When man eats raw or insufficiently cooked pork the worm evaginates and attaches to the intestinal wall. This involves removal of the outer membrane, which is brought about by proteases in the digestive juices and activation of the larva that is again dependent on temperature (37oC) and the presence of specific bile salts.
Taenia solium is particularly unpleasant because man can act both as the primary and the secondary host. Accidental contamination with the eggs can result in cysticercoses, where the cysts can develop in virtually any organ in the body.
Taenia saginata, beef tapeworm similar life cycle, but with the cow as the intermediate host, much larger worm (12 meters, 39 feet) can live up to 10 years, more widespread than the pork worm - 39 million cases. But man cannot act as an intermediate host.
One other species we ought to mention, because of its economic and human importance, Echinococus granulosus. The adult is a small worm in dogs, eggs pass out and are picked up by the normal host the sheep, where they develop into a cystic stage called an hydatid. Dogs become infected when they scavenge the carcass of infected sheep. Cycles in different parts of the world can involve dog/cow or dog/camel cycles as well as dog/sheep. Humans can also become infected accidentally, and this can be a serious problem. Different strains of Echinococus differ in their infectiveness to humans, the strains found in Australia and New Zealand are very pathogenic to man. In the UK there appear to be two strains, one which is primary a dog/horse cycle, but infective to sheep but not to humans, and a dog/sheep cycle which is. The later is concentrated in an area around Brecon, where the incidence of human hydatid disease is twice the national average, 0.6/million as compared with 0.3/ million nationally. This area has been the target for an eradication campaign now for over 30 years. This is based on regular worming of farm dogs backed up by an extensive educational campaign. It takes about 8 weeks between infection and the tapeworm producing eggs, so worming all dogs on a 6 week basis, prevents dogs from becoming infective. Hydatid disease used to be very high amongst leather tanners in the Lebanon, probably because they used dog faeces in the tanning process
Hymenolepis diminuta - rat tapeworm, intermediate host is a beetle, a much used experimental parasite. The proglottides break down in the gut, so only eggs are found in the faeces. The eggs have a thin embryophore and when they are eaten by the beetle, the insect mouthparts crack the capsule and the albumin layer absorbs water, swells up and pushes the larvae out.

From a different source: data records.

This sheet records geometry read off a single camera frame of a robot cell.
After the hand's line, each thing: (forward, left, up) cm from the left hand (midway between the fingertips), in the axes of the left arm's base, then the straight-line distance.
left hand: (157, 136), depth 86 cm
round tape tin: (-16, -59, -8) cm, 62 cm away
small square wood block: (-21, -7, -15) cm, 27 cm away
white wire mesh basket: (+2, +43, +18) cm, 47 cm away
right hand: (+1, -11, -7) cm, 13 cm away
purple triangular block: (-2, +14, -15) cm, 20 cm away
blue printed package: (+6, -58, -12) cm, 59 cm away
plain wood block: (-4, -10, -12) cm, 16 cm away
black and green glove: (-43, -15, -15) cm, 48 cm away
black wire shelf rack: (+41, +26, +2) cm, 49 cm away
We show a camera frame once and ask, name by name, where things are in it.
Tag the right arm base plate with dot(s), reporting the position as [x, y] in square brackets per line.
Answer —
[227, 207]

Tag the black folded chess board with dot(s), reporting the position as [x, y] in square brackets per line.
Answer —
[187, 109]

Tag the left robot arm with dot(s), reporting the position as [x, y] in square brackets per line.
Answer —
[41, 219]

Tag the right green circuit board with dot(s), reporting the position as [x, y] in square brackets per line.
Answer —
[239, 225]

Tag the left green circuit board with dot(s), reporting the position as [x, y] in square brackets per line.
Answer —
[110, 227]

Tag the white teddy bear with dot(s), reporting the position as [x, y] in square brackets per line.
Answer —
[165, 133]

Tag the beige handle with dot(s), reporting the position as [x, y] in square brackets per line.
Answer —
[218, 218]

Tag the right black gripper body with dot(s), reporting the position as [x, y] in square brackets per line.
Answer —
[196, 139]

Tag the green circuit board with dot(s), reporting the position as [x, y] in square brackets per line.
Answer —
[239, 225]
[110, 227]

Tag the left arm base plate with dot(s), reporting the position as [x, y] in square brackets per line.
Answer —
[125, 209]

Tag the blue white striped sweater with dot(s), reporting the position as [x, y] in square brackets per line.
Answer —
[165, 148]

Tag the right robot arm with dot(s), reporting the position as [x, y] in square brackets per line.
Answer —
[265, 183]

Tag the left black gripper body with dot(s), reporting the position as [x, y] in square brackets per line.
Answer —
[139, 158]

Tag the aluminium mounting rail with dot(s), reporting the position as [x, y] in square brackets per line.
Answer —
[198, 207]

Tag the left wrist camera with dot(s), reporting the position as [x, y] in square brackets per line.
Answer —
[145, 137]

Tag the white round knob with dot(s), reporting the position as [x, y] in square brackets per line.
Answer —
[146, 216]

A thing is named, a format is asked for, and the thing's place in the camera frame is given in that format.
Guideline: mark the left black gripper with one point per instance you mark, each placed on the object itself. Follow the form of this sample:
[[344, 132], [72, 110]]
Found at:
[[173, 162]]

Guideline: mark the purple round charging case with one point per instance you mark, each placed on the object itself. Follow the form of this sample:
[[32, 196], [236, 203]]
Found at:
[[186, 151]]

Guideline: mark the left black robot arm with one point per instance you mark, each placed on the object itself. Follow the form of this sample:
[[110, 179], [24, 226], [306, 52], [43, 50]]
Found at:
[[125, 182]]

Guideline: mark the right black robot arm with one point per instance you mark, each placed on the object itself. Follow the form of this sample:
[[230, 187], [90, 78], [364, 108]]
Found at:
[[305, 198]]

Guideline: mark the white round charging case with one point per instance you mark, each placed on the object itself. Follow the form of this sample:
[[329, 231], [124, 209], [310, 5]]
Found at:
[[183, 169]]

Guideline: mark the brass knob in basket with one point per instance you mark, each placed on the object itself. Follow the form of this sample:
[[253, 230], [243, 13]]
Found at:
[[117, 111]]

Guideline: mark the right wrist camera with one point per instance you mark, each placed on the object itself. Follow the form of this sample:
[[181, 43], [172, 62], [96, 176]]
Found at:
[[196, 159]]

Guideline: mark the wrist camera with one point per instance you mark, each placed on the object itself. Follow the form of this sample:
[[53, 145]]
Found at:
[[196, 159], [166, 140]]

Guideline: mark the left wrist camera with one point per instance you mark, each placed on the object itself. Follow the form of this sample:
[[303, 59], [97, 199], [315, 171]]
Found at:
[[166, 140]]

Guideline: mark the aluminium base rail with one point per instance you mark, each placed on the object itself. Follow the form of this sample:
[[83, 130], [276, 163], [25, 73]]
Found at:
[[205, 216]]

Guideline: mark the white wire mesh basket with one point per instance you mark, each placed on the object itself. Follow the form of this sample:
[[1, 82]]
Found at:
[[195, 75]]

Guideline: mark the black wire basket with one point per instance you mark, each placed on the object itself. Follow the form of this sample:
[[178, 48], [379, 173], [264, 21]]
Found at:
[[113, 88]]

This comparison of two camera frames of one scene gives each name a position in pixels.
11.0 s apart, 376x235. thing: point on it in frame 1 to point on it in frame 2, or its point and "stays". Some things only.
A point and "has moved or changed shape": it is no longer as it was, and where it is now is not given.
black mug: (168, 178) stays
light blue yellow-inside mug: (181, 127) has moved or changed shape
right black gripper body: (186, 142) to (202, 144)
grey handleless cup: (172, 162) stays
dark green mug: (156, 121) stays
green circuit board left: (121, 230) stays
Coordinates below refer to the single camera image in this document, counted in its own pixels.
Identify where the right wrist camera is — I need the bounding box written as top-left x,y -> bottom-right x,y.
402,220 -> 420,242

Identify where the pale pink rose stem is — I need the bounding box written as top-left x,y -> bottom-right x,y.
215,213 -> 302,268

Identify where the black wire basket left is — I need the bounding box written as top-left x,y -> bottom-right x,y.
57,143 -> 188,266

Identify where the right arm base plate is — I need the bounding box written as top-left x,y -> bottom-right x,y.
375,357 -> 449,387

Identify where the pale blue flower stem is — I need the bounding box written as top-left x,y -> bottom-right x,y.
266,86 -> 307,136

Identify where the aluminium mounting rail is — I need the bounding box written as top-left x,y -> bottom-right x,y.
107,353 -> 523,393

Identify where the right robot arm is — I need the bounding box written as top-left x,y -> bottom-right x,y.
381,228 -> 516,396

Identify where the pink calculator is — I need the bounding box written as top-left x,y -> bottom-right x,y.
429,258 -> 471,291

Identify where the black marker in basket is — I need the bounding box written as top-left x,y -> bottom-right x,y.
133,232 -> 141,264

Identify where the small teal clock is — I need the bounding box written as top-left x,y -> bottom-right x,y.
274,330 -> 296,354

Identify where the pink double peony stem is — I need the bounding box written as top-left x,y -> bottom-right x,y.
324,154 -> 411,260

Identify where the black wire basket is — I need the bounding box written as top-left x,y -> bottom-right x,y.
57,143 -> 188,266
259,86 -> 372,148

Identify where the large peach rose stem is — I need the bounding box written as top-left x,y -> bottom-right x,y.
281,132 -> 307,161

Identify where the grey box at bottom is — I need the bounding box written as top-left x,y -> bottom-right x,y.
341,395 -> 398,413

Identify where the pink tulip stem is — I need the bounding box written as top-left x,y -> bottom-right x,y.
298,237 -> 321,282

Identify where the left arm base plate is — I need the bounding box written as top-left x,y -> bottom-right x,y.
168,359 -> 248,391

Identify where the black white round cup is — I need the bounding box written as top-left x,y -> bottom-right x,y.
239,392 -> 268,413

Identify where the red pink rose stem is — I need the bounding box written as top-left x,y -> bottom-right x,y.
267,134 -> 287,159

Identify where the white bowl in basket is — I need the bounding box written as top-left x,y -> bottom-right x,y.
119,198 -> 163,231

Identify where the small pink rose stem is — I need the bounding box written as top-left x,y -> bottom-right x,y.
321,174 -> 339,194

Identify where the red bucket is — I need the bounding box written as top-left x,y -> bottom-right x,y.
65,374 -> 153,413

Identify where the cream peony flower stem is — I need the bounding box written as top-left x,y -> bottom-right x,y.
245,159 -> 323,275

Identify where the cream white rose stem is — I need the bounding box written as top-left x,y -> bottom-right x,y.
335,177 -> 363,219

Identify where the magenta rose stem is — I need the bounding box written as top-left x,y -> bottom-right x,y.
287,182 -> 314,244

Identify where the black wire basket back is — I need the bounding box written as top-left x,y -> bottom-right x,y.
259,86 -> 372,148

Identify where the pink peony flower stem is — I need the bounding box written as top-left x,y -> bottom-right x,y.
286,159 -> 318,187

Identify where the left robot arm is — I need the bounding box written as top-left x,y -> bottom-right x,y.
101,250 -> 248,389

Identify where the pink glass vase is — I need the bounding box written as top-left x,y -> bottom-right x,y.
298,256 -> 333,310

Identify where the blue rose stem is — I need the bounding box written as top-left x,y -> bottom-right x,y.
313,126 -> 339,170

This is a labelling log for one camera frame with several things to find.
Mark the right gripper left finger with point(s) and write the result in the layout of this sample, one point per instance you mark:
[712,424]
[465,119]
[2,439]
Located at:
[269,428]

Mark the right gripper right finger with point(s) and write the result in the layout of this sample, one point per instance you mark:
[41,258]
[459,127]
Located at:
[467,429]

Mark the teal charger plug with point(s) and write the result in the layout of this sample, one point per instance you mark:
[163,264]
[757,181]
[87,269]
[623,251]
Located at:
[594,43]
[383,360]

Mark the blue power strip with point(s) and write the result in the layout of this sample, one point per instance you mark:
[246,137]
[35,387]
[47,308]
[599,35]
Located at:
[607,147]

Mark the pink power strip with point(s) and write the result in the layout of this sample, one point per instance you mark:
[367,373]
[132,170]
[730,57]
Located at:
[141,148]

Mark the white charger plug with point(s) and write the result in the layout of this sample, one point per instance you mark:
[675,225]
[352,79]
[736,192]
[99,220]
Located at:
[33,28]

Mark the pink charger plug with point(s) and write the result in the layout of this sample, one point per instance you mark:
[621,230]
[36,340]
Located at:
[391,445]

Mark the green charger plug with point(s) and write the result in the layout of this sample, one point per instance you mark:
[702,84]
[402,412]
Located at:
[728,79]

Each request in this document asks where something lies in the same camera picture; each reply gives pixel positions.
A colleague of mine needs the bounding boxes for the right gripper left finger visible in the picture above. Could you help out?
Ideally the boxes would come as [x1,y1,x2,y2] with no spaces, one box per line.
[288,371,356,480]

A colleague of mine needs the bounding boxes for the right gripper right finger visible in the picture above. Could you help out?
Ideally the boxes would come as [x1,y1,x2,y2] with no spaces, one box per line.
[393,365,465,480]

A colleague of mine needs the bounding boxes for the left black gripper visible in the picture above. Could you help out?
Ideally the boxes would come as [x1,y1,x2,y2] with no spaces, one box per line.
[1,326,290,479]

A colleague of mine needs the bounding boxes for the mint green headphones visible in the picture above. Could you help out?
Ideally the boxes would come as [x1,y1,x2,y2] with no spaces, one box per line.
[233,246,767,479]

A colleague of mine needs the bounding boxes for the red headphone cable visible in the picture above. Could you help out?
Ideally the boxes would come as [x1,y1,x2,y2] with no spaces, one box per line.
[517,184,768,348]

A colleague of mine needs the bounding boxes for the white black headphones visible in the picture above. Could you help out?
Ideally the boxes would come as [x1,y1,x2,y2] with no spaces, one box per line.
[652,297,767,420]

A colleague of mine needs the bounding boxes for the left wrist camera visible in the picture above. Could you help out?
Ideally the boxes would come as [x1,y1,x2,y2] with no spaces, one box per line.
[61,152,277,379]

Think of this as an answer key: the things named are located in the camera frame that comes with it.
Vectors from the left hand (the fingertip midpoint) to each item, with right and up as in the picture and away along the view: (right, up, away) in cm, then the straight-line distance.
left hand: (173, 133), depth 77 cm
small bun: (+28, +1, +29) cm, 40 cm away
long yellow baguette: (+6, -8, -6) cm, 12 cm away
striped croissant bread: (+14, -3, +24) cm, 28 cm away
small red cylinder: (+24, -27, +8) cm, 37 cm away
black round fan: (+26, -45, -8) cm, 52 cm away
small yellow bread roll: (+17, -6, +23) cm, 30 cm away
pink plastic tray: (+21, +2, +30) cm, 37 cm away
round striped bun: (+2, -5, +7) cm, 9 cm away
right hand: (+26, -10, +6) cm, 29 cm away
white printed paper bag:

The hexacanth burrows through the gut wall into the haemocoel where it develops into a cysticercoid, which is a solid larva with an invaginated scolex (pulled in, not turned inside out) characteristic cestode larva in an arthropod. Note the hooks once again finish up at the opposite end of the larva to the scolex (suggest head = tail in adult). When a rat eats the beetle, the scolex part emerges and attaches to the intestinal wall. Most of the bulk of the cysticercoid is shed. The eversion of the scolex is triggered by the rise in temperature (37oC) and the presence of specific bile salts.
Beetles infected with cysticercoids show behavioural changes, which may increase the chances of them being eaten by the final host. Infected beetles tend to show negative rather than positive geotropism and no longer respond to aggregation pheromone. Lots of examples are known where infected intermediate hosts show behavioural changes, but it is often hard to decide whether the changes are adaptive from the point of view of the parasite, or from the host (eliminating susceptible individuals) or purely fortuitous.
Although asexual reproduction in the intermediate host is not a feature of the life cycle of cestodes in the way that it is in Digeneans, it nevertheless does occur in a few species where cysticerci or in some cases cysticercoids undergo budding.